The present results are in good agreement with published limited data, including a previous study from TwinsUK10
suggesting a significant contribution of genetic factors to the variation of different indicators of LBP in adults.20
The latter study used several back pain definitions in male twins, and found substantially higher intraclass correlations for all of them in monozygotic twins (compared with dizygotic). These led to heritability estimates of 0.30–0.46, which are comparable to estimates obtained in the present study, but at odds with the findings in Finnish children29
that twins' shared environment, and not genetic factors, is responsible for the similarity in LBP status. Contrary to this, and in agreement with other studies using adults,20 30
including a preliminary study of this sample,10
our estimates gave significantly higher tetrachoric correlations in monozygotic versus dizygotic twins (0.641 vs 0.375, p<0.02 for difference) and substantial estimates of heritability.

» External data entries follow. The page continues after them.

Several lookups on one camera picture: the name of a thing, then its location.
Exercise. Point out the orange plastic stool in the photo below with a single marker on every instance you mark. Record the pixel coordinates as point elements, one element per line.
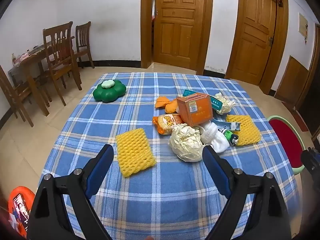
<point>23,191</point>

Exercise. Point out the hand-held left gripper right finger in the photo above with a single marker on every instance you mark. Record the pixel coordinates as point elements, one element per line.
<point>217,170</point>

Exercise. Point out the orange cardboard box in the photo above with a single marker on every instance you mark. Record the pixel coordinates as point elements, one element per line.
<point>195,110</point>

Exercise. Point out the open wooden door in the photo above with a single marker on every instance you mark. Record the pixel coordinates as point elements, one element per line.
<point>180,25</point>

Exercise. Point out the green toy car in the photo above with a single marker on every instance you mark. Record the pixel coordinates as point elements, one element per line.
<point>228,135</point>

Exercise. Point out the wooden chair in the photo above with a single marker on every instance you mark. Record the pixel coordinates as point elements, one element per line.
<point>58,45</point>
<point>83,37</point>
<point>13,92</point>

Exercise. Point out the framed wall notice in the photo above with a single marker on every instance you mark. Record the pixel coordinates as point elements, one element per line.
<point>303,25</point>

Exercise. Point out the red wall device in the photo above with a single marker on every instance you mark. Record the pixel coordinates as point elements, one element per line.
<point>279,1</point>

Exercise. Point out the green flower-shaped container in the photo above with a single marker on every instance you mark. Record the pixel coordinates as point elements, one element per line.
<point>110,93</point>

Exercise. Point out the blue plaid tablecloth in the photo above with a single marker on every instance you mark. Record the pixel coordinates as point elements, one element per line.
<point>140,105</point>

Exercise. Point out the orange candy-shaped pouch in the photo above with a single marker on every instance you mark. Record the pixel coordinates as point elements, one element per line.
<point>162,102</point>

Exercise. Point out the teal cardboard box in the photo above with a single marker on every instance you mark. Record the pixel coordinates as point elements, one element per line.
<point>217,102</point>

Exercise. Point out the white sock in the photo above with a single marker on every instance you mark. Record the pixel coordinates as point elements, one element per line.
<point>217,140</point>

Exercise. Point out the large crumpled cream paper ball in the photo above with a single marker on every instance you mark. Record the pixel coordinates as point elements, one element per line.
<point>186,142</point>

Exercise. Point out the red stool with green rim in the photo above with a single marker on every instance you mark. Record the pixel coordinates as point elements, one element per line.
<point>285,137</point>

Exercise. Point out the orange snack packet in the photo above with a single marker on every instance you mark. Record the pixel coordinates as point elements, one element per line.
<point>166,123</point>

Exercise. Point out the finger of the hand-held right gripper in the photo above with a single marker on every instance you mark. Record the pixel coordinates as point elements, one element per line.
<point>311,162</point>

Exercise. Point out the yellow foam net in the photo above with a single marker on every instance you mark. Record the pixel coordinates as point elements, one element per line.
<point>247,127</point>
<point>135,152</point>

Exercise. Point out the closed wooden door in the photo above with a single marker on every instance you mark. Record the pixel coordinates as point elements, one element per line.
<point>255,35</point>

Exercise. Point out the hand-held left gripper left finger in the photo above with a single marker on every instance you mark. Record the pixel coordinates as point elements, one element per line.
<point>97,177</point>

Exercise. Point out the wooden dining table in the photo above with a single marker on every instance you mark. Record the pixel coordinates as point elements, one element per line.
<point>32,57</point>

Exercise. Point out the pink packet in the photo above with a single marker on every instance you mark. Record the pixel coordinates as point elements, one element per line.
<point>19,59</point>

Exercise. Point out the wooden door frame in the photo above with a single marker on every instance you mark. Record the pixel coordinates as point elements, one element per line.
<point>145,25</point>

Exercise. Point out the small wooden cabinet door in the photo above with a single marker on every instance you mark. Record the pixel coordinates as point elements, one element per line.
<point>291,80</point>

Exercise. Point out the smartphone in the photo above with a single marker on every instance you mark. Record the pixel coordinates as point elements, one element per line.
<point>21,210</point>

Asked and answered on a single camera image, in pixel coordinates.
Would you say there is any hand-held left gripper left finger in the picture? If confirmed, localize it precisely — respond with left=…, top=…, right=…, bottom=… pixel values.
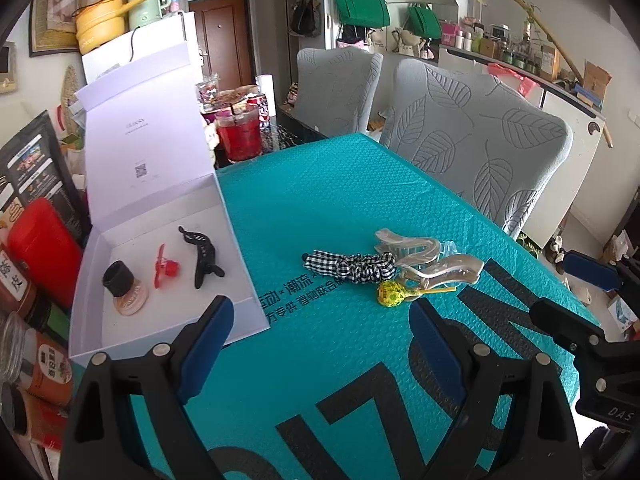
left=59, top=295, right=236, bottom=480

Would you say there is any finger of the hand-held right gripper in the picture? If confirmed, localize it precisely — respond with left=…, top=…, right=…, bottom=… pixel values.
left=530, top=299, right=616, bottom=361
left=563, top=252, right=640, bottom=292

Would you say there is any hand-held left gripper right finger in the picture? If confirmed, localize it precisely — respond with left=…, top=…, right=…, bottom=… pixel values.
left=407, top=299, right=583, bottom=480

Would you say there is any yellow-green lollipop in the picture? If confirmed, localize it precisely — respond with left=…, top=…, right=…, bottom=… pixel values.
left=376, top=280, right=457, bottom=307

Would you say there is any beige marble hair claw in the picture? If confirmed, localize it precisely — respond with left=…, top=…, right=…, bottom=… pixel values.
left=397, top=254, right=485, bottom=291

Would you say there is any red hair clip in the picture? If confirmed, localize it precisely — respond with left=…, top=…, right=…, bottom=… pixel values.
left=154, top=244, right=180, bottom=290

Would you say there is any black hair claw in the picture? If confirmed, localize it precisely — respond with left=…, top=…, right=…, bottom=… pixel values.
left=178, top=226, right=226, bottom=290

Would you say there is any black wide hair band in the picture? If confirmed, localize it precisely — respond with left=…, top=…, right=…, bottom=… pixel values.
left=102, top=261, right=137, bottom=297

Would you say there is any clear hair claw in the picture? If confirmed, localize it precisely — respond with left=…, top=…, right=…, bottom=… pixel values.
left=374, top=228, right=458, bottom=262

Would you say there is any black white gingham scrunchie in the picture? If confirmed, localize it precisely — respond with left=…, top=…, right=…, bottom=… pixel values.
left=302, top=249, right=398, bottom=285

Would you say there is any white gift box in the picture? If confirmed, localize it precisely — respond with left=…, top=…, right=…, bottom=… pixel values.
left=69, top=42, right=273, bottom=367

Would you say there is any white sideboard cabinet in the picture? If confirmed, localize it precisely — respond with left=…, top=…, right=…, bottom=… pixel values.
left=439, top=44, right=607, bottom=249

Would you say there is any orange-label clear jar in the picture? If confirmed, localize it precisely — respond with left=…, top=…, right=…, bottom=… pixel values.
left=0, top=312, right=75, bottom=406

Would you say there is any teal bubble mailer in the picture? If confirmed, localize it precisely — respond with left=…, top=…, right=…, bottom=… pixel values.
left=125, top=134, right=601, bottom=480

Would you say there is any brown cardboard box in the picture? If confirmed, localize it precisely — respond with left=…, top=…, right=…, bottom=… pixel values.
left=582, top=60, right=614, bottom=107

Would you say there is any grey leaf-pattern chair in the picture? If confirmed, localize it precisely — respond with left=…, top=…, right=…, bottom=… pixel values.
left=379, top=58, right=574, bottom=241
left=296, top=48, right=384, bottom=139

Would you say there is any red container lid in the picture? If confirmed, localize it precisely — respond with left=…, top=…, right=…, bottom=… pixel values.
left=7, top=197, right=84, bottom=311

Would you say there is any white-label spice jar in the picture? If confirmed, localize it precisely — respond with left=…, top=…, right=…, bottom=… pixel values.
left=0, top=245, right=39, bottom=323

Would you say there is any pink plastic bag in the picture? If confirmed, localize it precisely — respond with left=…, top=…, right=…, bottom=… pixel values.
left=487, top=62, right=539, bottom=99

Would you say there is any row of bottles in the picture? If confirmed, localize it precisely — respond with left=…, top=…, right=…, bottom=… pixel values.
left=442, top=15, right=561, bottom=79

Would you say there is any red white soda can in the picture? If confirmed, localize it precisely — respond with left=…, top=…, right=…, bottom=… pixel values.
left=247, top=94, right=274, bottom=127

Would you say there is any bamboo pole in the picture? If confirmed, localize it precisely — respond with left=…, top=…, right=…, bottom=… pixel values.
left=470, top=0, right=614, bottom=149

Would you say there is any snack tray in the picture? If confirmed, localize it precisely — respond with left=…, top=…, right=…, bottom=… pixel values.
left=202, top=87, right=261, bottom=111

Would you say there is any black snack pouch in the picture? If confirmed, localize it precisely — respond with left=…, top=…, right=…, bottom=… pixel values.
left=0, top=110, right=93, bottom=241

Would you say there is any clear snack bag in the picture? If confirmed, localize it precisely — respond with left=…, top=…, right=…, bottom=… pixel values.
left=196, top=74, right=221, bottom=111

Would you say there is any white paper roll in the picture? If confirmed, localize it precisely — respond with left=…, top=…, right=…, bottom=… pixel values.
left=256, top=74, right=276, bottom=111

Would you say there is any woven straw fan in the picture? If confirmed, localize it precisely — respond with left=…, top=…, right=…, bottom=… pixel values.
left=60, top=67, right=84, bottom=127

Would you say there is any white refrigerator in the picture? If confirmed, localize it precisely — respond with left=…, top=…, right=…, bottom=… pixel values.
left=81, top=11, right=197, bottom=86

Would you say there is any brown door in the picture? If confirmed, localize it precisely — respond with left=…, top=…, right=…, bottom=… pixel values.
left=187, top=0, right=258, bottom=89

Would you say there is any yellow cooking pot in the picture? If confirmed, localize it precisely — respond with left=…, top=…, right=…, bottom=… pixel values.
left=75, top=0, right=139, bottom=55

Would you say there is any green tote bag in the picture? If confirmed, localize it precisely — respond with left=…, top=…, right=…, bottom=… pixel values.
left=332, top=0, right=391, bottom=29

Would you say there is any black handbag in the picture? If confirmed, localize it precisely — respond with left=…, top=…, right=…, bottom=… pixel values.
left=291, top=0, right=324, bottom=39

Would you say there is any pale green kettle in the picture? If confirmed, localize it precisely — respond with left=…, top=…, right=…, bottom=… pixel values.
left=124, top=0, right=172, bottom=31

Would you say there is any framed picture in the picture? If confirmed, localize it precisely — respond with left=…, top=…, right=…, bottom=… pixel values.
left=29, top=0, right=83, bottom=58

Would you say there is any wall intercom panel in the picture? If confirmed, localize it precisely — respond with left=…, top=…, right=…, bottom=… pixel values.
left=0, top=42, right=19, bottom=95

Our data are also in agreement with the Battie study20
with respect to a significant estimate of heritability for LHT and LBP, and genetic correlation between the two, despite the different assessment of LBP in the two studies. The studies agree that only a portion of the genetic effects on LBP was caused by genes governing the variation of MRI variables, and an even smaller portion by environmental factors shared by LBP and LSUM. This suggests the existence of specific genetic effects and additional risk factors for both LBP and LSUM. Of these, we highlight weight, which in our study showed that overweight individuals have a greater risk of LBP in comparison with lean women (). Significant genetic association between LSUM and LBP may have an important implication for future studies. It may suggest the existence of common metabolic pathways leading to the manifestation of both phenotypes and thus direct research towards the specific candidate genes, such as those involved in the metabolism and ageing of nucleus pulposus. LBP and LDD is governed by some common, but mostly independent, genetic factors the nature of which remain to be determined.31
Certain limitations can be recognised in this study. Based on a female sample the results should not be extrapolated to men—there is also less exposure to heavy manual work in our subjects. Although we are not aware of the sex-specific genetic effects for LBP,32
differences may exist in the physiological background, as well as in lifestyle. The second limitation is the cross-sectional design of the study to derive conclusions in an age-dependent condition. Finally, questionnaire assessment of pain is subjective and may not be fully comparable between studies. In the present project, however, there was a very strong association between different LBP measures, as seen in , and a remarkable similarity in association between them and LDD variables in canonical correlation analysis ().
In conclusion, this cross-sectional study of a large sample of female twins shows that in addition to genetic predisposition, episodes of LBP are strongly associated with the extent of LDD as assessed by MRI. In addition, genetic variation of LBP and LDD is governed by some common but mostly independent genetic factors, the nature of which remain to be determined.